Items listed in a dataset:
● ● ● ● ●
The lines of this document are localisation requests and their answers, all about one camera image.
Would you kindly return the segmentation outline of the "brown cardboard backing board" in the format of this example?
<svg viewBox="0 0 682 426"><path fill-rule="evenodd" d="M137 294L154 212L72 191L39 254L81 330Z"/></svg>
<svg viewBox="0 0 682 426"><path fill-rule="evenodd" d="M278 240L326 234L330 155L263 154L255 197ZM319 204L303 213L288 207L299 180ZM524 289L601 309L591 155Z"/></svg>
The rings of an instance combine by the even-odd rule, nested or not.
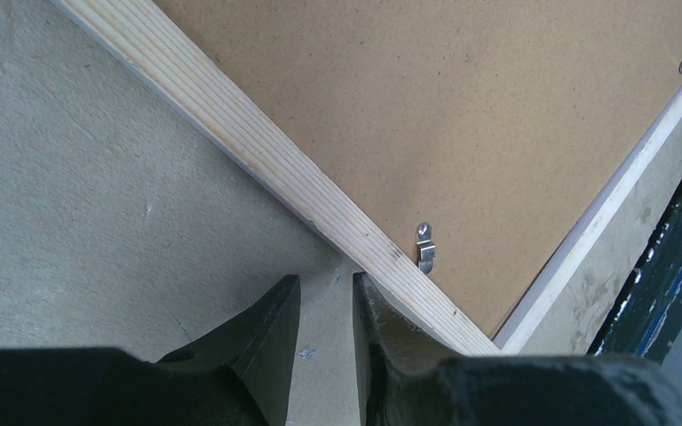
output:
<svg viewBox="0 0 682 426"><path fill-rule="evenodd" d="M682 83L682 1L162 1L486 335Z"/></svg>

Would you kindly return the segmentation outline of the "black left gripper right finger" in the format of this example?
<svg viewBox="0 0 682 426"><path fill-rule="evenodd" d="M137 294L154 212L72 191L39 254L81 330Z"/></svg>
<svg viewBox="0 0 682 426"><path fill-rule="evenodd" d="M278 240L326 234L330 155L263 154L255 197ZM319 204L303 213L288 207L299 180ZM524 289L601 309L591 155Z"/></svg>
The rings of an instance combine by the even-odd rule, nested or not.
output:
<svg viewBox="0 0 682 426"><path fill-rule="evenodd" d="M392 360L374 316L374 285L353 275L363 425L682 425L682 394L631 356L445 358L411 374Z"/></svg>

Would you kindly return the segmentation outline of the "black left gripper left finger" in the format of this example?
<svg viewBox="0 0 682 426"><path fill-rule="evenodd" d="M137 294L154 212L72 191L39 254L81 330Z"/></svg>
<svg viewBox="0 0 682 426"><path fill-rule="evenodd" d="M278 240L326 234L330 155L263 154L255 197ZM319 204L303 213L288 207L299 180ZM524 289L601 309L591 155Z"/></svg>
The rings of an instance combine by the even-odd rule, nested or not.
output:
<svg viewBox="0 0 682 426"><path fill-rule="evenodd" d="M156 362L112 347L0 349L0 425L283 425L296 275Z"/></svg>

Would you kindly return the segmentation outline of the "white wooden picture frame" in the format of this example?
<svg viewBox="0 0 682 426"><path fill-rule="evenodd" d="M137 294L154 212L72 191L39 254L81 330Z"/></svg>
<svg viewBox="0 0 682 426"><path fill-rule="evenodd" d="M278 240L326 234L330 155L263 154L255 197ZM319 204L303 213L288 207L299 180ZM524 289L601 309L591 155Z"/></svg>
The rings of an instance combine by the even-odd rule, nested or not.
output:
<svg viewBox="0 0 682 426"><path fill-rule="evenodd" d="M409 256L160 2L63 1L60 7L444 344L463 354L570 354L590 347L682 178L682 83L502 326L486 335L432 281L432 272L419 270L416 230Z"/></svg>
● ● ● ● ●
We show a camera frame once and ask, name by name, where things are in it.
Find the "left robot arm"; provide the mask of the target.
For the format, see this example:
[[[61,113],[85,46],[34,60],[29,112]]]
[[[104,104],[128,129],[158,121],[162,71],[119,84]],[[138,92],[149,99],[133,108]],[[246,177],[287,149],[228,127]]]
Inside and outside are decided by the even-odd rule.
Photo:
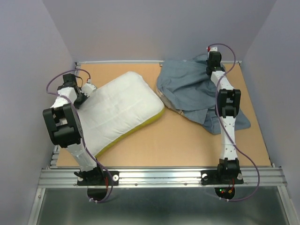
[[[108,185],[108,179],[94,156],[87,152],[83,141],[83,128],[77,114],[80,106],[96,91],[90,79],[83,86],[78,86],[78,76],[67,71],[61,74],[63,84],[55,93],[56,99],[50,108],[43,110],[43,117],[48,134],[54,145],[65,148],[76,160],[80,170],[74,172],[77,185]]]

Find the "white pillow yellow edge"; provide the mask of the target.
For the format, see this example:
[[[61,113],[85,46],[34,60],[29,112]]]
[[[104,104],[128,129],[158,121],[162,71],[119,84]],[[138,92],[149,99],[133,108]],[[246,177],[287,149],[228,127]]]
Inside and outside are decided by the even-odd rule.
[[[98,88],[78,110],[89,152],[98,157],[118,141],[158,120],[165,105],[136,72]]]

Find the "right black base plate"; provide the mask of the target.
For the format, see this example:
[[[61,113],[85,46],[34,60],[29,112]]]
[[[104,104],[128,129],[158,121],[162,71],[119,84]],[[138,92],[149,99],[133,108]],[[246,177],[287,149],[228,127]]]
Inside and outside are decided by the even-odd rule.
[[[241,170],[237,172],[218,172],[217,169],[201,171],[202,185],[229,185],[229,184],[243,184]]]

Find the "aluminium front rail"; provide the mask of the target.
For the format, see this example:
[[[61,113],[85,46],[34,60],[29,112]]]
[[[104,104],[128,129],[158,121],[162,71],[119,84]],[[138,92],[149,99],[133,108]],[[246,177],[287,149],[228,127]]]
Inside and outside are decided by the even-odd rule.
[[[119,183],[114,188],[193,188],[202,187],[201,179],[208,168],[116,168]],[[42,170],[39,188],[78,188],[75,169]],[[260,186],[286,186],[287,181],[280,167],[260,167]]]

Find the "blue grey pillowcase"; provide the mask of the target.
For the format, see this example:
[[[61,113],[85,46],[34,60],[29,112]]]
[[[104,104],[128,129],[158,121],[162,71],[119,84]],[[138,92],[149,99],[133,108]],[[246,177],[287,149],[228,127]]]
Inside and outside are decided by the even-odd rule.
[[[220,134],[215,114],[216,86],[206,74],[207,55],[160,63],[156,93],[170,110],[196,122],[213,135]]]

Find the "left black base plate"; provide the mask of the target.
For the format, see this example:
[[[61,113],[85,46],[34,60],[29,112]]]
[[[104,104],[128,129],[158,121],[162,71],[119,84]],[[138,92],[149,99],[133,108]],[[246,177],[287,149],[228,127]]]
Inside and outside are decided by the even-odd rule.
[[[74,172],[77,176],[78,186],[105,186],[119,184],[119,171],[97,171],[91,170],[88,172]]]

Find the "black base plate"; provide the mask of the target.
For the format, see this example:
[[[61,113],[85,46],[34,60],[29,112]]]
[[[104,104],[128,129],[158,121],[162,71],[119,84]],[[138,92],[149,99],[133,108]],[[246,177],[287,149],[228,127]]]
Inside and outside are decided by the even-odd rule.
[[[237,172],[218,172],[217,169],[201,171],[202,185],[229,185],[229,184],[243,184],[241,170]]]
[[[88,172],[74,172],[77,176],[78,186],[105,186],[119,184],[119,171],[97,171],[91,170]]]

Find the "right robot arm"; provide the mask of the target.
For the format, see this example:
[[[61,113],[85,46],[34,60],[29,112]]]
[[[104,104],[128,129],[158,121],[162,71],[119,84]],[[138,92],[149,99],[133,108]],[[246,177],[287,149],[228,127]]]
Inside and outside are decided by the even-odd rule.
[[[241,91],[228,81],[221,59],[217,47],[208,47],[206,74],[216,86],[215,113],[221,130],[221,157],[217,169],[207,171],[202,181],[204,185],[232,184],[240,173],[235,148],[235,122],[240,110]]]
● ● ● ● ●
If a line of the data contains the word "black", it counts toward the total; state that total alone.

5